- _Task statement_: The response must contain every line below in which "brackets" appears.

□ □ □

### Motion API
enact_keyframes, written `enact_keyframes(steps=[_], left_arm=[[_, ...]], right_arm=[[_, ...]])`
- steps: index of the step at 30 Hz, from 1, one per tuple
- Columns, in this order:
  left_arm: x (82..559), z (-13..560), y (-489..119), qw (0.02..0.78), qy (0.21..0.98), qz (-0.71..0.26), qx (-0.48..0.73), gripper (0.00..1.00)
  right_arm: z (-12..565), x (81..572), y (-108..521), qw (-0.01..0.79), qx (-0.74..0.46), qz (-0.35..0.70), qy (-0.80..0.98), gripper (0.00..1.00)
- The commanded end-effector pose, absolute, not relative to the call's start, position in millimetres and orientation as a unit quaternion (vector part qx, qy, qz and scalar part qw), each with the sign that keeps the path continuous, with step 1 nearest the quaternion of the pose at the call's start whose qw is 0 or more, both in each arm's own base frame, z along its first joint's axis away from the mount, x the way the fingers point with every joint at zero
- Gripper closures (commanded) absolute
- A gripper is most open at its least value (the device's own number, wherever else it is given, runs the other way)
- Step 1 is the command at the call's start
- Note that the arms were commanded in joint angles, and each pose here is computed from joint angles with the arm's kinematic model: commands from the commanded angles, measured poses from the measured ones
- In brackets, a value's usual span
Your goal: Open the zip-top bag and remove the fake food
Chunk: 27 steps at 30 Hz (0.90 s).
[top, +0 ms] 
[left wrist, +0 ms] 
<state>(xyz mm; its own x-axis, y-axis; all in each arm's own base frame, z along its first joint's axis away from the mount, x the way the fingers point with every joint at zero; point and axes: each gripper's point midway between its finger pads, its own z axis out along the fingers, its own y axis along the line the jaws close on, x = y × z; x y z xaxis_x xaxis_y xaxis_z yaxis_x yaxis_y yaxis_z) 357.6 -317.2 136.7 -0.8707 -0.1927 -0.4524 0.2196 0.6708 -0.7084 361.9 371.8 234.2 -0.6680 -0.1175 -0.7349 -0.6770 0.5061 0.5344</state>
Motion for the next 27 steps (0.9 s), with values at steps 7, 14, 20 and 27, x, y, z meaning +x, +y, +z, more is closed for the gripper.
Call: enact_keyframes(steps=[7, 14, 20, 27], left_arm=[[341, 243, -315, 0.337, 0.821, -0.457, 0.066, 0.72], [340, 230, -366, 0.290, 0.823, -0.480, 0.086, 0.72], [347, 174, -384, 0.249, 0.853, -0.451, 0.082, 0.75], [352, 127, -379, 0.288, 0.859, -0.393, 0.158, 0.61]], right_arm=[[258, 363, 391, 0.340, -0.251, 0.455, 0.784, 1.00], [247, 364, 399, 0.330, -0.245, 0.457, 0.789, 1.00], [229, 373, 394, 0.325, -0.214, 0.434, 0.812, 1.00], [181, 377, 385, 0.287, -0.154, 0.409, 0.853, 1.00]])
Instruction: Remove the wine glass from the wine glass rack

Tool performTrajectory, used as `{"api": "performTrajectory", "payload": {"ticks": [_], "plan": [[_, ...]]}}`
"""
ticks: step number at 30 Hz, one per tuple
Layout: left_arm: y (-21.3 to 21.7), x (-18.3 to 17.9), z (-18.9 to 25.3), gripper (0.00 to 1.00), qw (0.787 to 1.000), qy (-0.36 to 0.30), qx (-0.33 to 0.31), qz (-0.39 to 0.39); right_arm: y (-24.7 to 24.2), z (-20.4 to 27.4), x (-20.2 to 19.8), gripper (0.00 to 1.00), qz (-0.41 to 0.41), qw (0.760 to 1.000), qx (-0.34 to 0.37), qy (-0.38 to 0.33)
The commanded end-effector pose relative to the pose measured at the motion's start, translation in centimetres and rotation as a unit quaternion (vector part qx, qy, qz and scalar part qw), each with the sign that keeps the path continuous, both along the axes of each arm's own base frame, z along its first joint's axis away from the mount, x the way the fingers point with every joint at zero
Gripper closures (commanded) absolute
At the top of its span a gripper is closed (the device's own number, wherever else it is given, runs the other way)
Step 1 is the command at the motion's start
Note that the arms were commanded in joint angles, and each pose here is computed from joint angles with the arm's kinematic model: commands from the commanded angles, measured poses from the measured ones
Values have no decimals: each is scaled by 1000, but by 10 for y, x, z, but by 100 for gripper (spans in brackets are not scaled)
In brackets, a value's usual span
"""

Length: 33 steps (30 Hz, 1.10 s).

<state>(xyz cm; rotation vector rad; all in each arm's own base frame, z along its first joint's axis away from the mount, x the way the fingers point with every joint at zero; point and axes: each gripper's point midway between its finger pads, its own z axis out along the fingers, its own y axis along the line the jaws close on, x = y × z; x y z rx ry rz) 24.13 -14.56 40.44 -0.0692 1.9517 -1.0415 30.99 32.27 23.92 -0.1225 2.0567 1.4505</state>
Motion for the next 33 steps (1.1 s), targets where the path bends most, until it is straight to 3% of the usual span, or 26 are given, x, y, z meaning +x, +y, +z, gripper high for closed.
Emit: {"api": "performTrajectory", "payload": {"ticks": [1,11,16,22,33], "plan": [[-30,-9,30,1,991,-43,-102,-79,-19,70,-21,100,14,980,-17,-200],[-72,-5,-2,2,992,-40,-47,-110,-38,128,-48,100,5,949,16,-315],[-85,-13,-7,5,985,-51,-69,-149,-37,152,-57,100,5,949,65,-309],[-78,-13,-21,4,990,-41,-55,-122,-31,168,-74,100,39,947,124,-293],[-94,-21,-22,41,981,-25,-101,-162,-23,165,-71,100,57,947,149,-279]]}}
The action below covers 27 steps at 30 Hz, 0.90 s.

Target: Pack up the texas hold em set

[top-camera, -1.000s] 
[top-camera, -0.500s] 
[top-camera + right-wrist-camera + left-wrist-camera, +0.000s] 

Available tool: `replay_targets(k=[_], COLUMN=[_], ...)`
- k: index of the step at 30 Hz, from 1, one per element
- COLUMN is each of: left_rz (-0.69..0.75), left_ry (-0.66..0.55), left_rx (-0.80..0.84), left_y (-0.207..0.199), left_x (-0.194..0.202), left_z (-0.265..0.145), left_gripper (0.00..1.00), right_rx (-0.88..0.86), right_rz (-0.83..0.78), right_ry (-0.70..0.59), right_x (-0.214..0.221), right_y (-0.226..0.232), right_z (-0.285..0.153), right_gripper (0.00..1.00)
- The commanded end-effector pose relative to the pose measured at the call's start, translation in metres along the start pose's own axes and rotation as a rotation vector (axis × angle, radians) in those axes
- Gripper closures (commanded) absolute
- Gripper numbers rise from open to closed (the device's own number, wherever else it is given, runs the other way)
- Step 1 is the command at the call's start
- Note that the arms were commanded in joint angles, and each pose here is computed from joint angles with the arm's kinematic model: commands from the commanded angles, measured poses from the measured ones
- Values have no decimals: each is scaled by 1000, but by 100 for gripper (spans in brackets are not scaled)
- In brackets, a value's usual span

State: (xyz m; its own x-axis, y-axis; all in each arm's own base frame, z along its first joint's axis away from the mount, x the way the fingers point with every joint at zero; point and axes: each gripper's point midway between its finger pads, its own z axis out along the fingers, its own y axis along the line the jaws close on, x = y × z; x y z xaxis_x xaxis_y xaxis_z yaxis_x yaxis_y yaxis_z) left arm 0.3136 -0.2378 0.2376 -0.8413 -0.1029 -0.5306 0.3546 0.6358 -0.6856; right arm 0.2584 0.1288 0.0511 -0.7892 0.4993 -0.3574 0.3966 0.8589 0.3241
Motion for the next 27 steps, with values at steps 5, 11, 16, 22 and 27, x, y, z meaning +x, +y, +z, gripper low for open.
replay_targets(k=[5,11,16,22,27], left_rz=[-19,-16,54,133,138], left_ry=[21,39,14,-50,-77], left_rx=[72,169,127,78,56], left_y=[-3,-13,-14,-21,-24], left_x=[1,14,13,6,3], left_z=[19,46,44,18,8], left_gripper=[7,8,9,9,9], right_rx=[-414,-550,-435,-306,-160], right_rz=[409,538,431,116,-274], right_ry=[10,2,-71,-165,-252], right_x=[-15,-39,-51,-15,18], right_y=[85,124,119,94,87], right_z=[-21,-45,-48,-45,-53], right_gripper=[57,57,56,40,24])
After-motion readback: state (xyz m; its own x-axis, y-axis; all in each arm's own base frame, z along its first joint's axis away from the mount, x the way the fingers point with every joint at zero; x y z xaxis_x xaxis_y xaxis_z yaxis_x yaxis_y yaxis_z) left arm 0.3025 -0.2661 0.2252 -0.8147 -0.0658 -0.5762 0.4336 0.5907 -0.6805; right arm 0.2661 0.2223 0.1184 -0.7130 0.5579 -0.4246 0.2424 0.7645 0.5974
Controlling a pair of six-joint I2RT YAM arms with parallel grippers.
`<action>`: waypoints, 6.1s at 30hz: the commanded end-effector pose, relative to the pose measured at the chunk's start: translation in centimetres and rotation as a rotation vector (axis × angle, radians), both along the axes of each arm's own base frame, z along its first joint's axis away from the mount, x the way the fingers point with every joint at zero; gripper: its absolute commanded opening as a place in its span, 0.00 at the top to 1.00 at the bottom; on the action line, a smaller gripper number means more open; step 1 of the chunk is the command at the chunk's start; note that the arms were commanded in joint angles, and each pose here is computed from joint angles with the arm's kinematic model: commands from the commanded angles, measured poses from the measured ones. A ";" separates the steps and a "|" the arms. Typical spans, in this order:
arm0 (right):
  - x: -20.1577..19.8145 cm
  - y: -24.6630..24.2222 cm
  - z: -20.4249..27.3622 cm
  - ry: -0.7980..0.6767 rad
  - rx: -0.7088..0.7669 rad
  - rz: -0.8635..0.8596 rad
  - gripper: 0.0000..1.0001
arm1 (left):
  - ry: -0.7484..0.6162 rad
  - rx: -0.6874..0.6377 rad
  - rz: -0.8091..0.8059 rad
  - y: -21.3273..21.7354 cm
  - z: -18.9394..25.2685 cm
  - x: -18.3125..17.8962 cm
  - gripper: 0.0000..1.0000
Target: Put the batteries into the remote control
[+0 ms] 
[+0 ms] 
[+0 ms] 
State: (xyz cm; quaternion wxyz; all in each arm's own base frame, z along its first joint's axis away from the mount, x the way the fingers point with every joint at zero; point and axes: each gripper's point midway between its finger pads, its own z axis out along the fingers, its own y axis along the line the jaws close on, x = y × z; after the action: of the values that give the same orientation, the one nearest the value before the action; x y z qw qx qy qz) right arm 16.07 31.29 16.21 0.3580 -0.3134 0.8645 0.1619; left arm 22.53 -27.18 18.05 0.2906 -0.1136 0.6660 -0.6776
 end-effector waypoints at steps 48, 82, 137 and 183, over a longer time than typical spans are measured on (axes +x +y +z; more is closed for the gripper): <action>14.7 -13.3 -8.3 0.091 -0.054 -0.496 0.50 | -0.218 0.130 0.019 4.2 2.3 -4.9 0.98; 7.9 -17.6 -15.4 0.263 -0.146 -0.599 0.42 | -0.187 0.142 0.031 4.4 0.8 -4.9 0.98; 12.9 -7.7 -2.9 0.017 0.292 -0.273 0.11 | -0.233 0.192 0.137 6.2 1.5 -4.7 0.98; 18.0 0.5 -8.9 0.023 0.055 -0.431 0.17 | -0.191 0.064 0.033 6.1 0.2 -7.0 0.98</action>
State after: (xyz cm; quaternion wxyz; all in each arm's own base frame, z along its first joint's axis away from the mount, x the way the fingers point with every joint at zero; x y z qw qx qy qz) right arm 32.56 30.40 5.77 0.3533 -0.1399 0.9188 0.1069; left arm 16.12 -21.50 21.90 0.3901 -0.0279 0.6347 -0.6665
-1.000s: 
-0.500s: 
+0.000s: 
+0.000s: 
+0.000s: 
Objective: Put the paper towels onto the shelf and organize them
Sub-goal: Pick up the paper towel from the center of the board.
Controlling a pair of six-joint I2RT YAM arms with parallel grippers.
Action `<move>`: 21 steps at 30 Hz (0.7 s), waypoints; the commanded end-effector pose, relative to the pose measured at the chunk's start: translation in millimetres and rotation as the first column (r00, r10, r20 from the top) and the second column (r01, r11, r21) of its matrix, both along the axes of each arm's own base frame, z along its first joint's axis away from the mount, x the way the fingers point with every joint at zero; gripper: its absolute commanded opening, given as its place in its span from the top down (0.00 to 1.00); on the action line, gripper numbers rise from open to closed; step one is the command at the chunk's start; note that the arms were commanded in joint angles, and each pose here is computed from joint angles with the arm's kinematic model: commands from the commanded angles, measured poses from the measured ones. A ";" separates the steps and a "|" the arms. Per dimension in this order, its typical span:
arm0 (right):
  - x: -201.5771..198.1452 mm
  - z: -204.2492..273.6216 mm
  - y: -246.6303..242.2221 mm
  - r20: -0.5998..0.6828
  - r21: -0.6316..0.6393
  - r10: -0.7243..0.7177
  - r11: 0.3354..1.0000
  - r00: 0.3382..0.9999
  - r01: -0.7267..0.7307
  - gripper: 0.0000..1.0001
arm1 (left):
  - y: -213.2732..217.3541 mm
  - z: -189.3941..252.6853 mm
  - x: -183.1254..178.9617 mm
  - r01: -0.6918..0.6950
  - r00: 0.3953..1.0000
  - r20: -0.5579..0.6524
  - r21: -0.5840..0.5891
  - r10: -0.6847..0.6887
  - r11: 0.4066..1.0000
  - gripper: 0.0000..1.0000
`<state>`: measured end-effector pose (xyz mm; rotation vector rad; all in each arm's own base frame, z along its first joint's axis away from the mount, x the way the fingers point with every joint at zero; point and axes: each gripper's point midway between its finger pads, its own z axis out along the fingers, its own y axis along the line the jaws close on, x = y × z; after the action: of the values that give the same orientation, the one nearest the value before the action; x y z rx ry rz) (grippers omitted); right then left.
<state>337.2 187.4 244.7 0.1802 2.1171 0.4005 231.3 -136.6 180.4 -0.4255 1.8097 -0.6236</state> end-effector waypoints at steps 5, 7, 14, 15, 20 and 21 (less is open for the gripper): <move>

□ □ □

- _The completed task_:
- In brackets, a value's usual span
Values have no decimals: each is scaled by 1000, but by 10 for y, x, z, but by 100 for gripper (spans in brackets are not scaled)
In brackets, a value's usual span
- Values have no decimals: each is scaled by 1000, but by 100 for gripper (spans in brackets are not scaled)
- In brackets, a value's usual span

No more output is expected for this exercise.